Délaissant un Milieu démonétisé, Ploquin furète du côté d’Epstein
19 mai 09:57, par SevUne dé-civilisation suit des étapes. On en est approximativement à l’avant-dernière. J’évalue ça à l’aune de l’anomie générale. Aujourd’hui, la "banalité du mal" se vend très bien, les masses errantes au milieu des décombres veulent s’occuper. Frémir de terreur ou de dégoût devant son écran est plus sécurisé que de se bouger les fesses et rejoindre un authentique mouvement de résistants actifs. Les hommes de 44 ont disparu, aujourd’hui on nous fabrique les nouveaux héros... M’Bappé, Nadal, les (formidables) frères Lebrun, etc. Ajoutez-y les "stars" de la pop beuglante empaillettées ou moulées dans du skaï de SM et vous coagulez des foules compactes dans des "zéniths" et des stades.
La littérature exigente est passé en mode furtif (faut aller sur le site de Juan Asensio pour débusquer du bien-écrit), remplacé par le polar/thriller. Des tas d’enquêteurs retraités ou pas se piquent d’écrire des histoires vraies de tueurs et de criminels plus ou moins ordinaires ou sadiques.
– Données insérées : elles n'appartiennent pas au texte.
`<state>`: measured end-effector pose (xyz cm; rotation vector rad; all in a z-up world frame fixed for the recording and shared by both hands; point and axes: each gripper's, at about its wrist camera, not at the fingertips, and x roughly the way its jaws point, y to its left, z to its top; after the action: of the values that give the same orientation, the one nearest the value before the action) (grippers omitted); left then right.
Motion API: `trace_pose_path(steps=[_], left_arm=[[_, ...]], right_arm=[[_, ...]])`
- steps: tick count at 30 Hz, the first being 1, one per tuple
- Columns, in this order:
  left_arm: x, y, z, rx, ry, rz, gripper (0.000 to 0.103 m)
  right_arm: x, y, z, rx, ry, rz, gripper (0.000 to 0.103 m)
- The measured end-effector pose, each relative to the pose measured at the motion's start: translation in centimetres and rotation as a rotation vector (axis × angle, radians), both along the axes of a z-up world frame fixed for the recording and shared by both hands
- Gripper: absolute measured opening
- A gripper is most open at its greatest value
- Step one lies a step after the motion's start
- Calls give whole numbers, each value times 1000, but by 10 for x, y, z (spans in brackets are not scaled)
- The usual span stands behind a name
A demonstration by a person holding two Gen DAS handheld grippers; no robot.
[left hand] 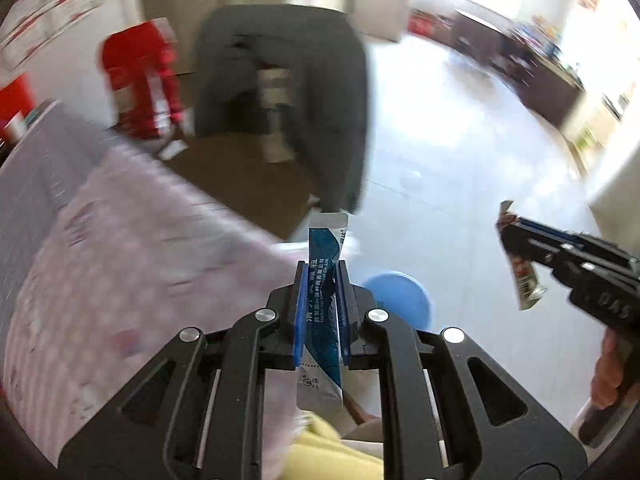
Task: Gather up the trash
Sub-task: 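Carry the blue packet and candy wrapper to the blue bucket and open both tools, then move both open tools back over the red paper box on the table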
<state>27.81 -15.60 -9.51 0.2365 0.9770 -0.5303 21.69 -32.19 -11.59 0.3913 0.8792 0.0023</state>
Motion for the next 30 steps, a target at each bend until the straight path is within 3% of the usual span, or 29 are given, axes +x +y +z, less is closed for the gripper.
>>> trace_pose_path(steps=[3, 6, 10, 13, 18, 22, 23, 24, 25, 30], left_arm=[[-6, -44, -16, 25, 33, -75, 14], [-15, -86, -36, 56, 69, -154, 14], [-21, -122, -60, 117, 95, -193, 20], [-22, -143, -79, 161, 134, -207, 74], [-21, -143, -84, 167, 129, -196, 74], [-17, -125, -79, 179, 106, -142, 74], [-15, -118, -76, 175, 102, -128, 74], [-15, -112, -74, 173, 97, -119, 74], [-16, -107, -71, 174, 89, -112, 74], [-17, -78, -57, 140, 62, -71, 74]], right_arm=[[-33, -43, -30, 30, 37, -163, 19], [-55, -74, -60, 107, 85, -254, 19], [-76, -103, -91, 123, 149, -358, 19], [-86, -116, -108, 139, 181, -409, 19], [-81, -119, -127, 139, 232, -404, 19], [-61, -111, -132, 127, 242, -317, 22], [-53, -106, -131, 102, 253, -297, 35], [-50, -105, -130, 88, 263, -298, 61], [-47, -102, -128, 66, 265, -312, 70], [-43, -85, -118, 55, 219, -279, 74]])
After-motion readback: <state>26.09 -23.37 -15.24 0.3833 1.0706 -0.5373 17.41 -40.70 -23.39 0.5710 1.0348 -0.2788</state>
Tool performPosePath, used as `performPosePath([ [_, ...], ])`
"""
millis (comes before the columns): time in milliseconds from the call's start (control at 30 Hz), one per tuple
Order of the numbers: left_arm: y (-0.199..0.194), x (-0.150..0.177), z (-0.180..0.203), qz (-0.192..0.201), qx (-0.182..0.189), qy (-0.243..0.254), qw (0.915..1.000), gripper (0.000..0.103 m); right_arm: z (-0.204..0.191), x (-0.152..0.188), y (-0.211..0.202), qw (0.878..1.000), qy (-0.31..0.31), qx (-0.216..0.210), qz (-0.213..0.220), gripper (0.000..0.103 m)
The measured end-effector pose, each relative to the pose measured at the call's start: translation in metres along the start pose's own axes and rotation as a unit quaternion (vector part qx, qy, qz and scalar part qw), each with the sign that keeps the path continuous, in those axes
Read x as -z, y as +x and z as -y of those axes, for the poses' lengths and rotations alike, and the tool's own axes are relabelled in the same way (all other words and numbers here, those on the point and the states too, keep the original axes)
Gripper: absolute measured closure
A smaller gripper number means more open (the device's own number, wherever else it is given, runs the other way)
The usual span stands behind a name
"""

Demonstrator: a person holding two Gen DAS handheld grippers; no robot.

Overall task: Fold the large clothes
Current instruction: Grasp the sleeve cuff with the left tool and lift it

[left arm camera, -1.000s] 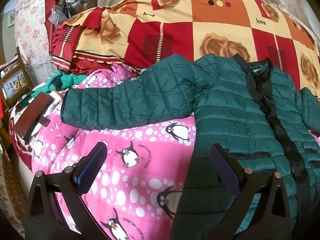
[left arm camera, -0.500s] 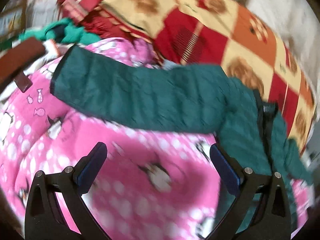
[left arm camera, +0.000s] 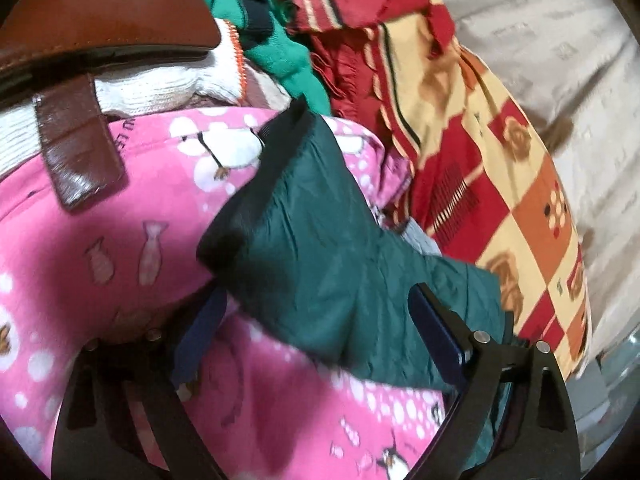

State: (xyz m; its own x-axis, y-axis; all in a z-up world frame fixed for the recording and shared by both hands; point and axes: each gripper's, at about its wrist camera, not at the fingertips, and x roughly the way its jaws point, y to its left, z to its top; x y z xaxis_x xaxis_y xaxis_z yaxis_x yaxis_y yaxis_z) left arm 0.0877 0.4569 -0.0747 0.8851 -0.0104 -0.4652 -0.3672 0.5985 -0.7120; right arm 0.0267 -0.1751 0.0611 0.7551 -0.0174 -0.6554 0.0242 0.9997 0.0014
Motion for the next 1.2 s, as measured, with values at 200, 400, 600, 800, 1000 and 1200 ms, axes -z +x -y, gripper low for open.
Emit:
performPosePath([
  [200,0.010,-0.010,0.001,0.028,-0.032,-0.026,0.9987,0.033,0.005,0.000,0.006,1.000,0.014,-0.004,-0.014,0.001],
  [400,0.011,-0.014,-0.014,0.035,-0.045,-0.067,0.9962,0.085,0.004,0.000,0.007,1.000,0.015,-0.003,-0.013,0.001],
  [600,-0.004,-0.015,0.029,0.040,-0.057,0.048,0.9964,0.091,0.002,-0.002,0.004,1.000,0.008,0.004,-0.008,0.001],
  [800,0.001,0.000,0.115,0.013,-0.020,0.169,0.9853,0.092,-0.006,-0.003,-0.008,0.999,-0.019,0.039,-0.002,0.001],
  [1000,0.016,0.040,0.219,-0.023,0.061,0.217,0.9739,0.092,0.006,0.003,-0.020,0.996,-0.027,0.089,0.012,0.001],
  [1200,0.024,0.099,0.331,-0.056,0.132,0.279,0.9494,0.092,0.042,0.011,-0.003,0.991,0.042,0.121,-0.024,0.001],
])
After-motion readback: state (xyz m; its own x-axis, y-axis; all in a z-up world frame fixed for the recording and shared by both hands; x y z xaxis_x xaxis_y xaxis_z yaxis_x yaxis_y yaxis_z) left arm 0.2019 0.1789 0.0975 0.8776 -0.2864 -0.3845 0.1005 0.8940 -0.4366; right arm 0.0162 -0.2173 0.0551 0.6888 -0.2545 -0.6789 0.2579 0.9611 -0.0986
Les foules aiment ça... comme lorsqu’elles s’amassaient autour de la guillotine devant un condamné qui se faisait dessus.
On est en droit de se s’interroger sérieusement sur la nature profonde de l’engeance humaine... autant de fascination pour l’horreur laisse perplexe.
Cela dit, la ringardisation intégrale de la figure du Père, méthodiquement et habilement transformé en menace systématique pour toutes les meufs et tous les enfants n’est pas hasardeux, on le sait.
Les livres sur l’horreur absolue Epsteinienne commence à sortir mais pour le moment on raconte ça sans jamais évoquer le noyau nucléaire. Ça aussi on a tous pigé. Alors les merdias, fidèles à leur servilité orientée, noie le gros poisson repoussant avec des criminels d’antan... ça fait des polars ou des récits d’enquêtes qui rapportent gras. On se rappelle de l’affaire Ranucci et du "best seller" Le pull-over rouge....
C’était aussi l’époque où un autre livre avait fait un sacré tabac en France : "La nuit des généraux". Adapté au cinéma, on découvrait avec stupéfaction que derrière la guerre classique, les esprits tordus, sadiques, malades se lâchaient dans les coulisses des villes en ruines.
Si "Quotidien" invite ce Ploquin, c’est bien pour éviter que les masses de jeunes ne réalisent que la France est la plateforme de l’horreur pédo. Vendre du truand rapporte. Vendre du mossadique tuerait le système politique français.